The grand review took place; yet it was not a holiday show, but a means of acquainting the general with the material of the army which was now to do the principal work in suppressing the Rebellion. It was a splendid army which marched in column before him, and the heart of the great commander was strengthened by the display, not of gilt and feathers, but of numbers, of muscle, of courage.

Although in the spring of 1864 the Rebellion had been cut in two, the sundered parts, like the fabled reptile, were still vital. The Confederacy had been weakened, but by no means overpowered. Its supplies of food had been greatly reduced, but still it maintained large armies in the field. The South, nominally struggling for what it was pleased to call liberty, was the most absolute despotism on the face of the earth, and every energy and resource of the people, willing or unwilling, was turned into the channel of its defence. "The cradle and the grave were robbed" to recruit its armies.

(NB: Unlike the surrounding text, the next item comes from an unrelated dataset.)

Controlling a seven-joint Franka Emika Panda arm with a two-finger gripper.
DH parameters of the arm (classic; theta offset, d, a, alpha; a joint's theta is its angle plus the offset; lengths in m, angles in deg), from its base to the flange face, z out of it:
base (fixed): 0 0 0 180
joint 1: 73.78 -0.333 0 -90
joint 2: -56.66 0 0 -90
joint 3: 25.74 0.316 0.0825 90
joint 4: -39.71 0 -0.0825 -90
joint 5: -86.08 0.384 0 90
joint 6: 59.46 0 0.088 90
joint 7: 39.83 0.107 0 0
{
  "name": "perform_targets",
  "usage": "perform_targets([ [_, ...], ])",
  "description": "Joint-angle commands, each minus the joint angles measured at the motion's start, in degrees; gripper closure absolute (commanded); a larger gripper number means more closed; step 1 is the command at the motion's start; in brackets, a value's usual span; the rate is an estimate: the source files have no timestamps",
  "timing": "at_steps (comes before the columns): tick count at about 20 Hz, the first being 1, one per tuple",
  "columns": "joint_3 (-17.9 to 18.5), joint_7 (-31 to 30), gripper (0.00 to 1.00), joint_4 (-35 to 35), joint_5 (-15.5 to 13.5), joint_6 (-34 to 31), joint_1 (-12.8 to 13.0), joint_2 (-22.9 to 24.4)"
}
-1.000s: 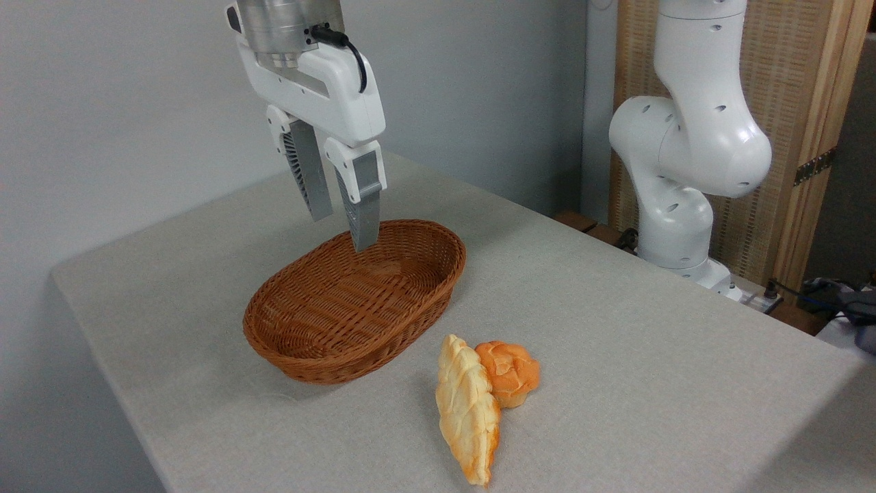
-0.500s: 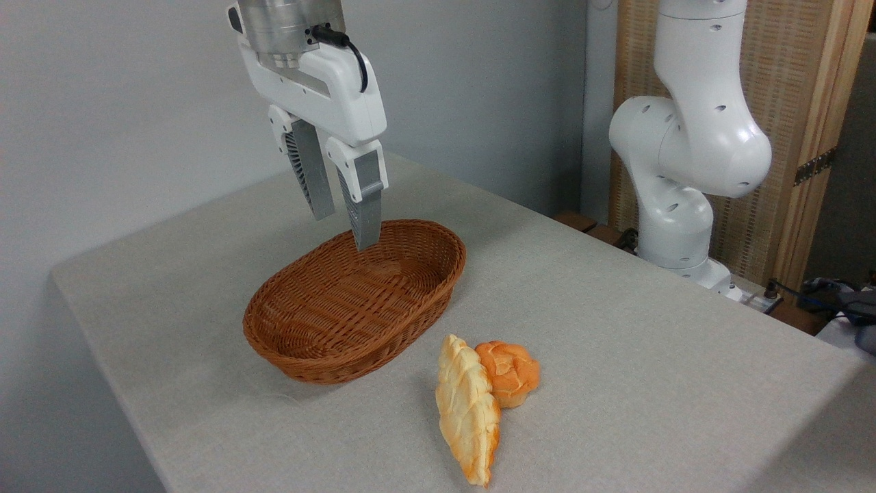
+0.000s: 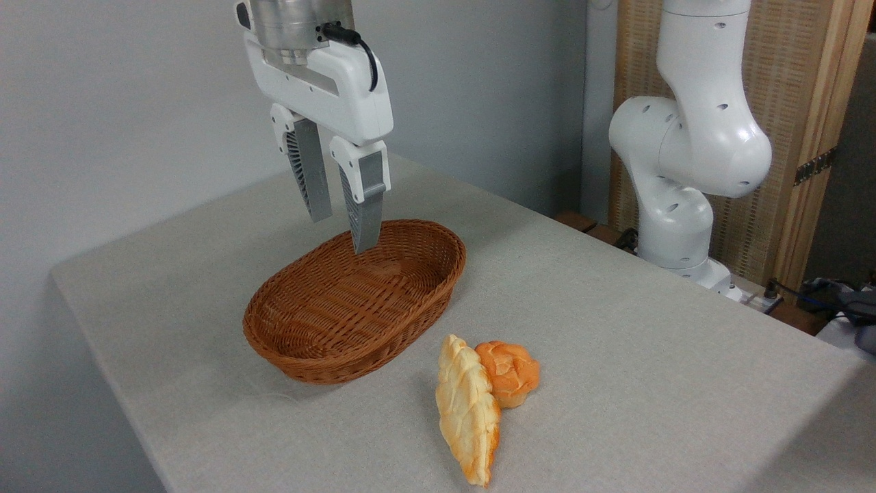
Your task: Put bread into the basket
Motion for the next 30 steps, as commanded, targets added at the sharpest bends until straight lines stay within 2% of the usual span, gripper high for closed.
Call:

Terrible reverses had befallen the rebel arms, and perhaps impaired the faith of the Southern people in ultimate success; but their spirit was not broken, and still they howled about the "last ditch." Misfortune, instead of bringing thoughts of submission and peace, brought desperation, a mad and fanatical zeal, like that of a band of pirates who fight tenfold more savagely to escape the halter than to win a prize. Ill success, so far from moderating the fury of the rebel soldiers, transformed them into reckless zealots, more dangerous than ever before in the path of an army of civilized men. This is not a theory deduced from theinsane protestations of rebel brawlers and newspaper writers, but from the conduct of rebel soldiers on the battle-field; a truth derived from The Wilderness, Cold Harbor, and Petersburg, not from Jeff. Davis and his co-rebel declaimers.

The experience of three years of war had demonstrated that, man for man, the North fought as well, at least, as the South. If at one time pluck and persistency seemed to predominate at the South, the table would be turned at another time. For every rebel victory there was always more than one offset in national triumphs. While everything worth holding in the West had fallen, Richmond maintained its bold front. The army of the Potomac had been tilting at it from the day it was organized; had repeatedly advanced, and as often been driven back. Thus far the national arms had failed to reach Richmond.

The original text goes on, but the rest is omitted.